-- Instructions to follow --
Print the lines exactly. Start at the first line of the material below, end with the line that contains "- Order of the", and skip all pictures.

=====

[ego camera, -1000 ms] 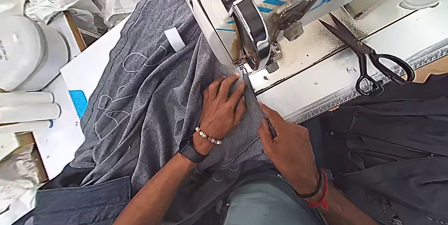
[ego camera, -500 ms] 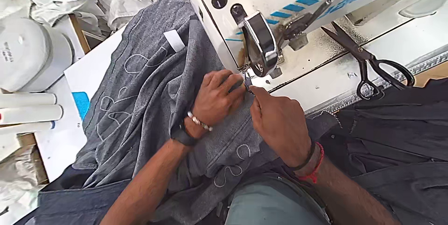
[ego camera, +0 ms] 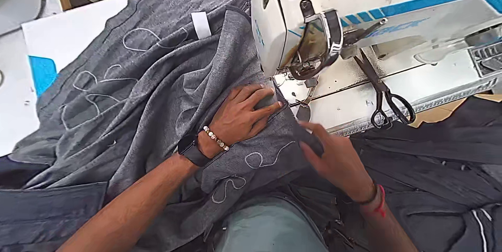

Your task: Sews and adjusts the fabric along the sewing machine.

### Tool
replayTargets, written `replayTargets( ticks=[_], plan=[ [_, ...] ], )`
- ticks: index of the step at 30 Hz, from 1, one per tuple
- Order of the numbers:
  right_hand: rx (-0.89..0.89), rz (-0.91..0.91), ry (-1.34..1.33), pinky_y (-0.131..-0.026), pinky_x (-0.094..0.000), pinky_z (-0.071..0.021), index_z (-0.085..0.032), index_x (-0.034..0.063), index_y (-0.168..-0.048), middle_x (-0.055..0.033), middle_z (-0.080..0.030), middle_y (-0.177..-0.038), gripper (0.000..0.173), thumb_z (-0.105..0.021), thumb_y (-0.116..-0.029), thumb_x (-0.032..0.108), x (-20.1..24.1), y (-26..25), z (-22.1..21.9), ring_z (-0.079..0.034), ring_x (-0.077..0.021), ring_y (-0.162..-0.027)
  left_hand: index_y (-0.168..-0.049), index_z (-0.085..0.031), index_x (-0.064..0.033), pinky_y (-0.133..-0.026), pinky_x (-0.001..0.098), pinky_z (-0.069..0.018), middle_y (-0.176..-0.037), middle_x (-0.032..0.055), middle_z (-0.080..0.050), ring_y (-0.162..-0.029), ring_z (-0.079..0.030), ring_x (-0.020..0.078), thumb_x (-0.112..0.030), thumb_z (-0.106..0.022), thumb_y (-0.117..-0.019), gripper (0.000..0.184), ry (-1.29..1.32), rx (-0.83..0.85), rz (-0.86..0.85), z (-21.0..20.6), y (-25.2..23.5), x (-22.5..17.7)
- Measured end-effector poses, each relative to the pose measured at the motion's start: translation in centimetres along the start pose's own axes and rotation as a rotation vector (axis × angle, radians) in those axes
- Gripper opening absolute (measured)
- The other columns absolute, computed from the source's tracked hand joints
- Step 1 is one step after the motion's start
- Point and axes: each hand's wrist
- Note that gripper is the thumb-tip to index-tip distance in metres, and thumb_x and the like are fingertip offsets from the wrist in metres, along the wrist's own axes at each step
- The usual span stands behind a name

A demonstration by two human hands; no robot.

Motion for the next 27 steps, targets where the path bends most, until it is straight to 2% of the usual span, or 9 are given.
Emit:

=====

-- Solution to the problem --
[ego camera, -1000 ms] 
[ego camera, -500 ms] 
[ego camera, +0 ms] 

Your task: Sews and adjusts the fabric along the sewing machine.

### Tool
replayTargets, written `replayTargets( ticks=[_], plan=[ [_, ...] ], )`
- ticks: index of the step at 30 Hz, from 1, one per tuple
- Order of the numbers:

The output has nothing more to it.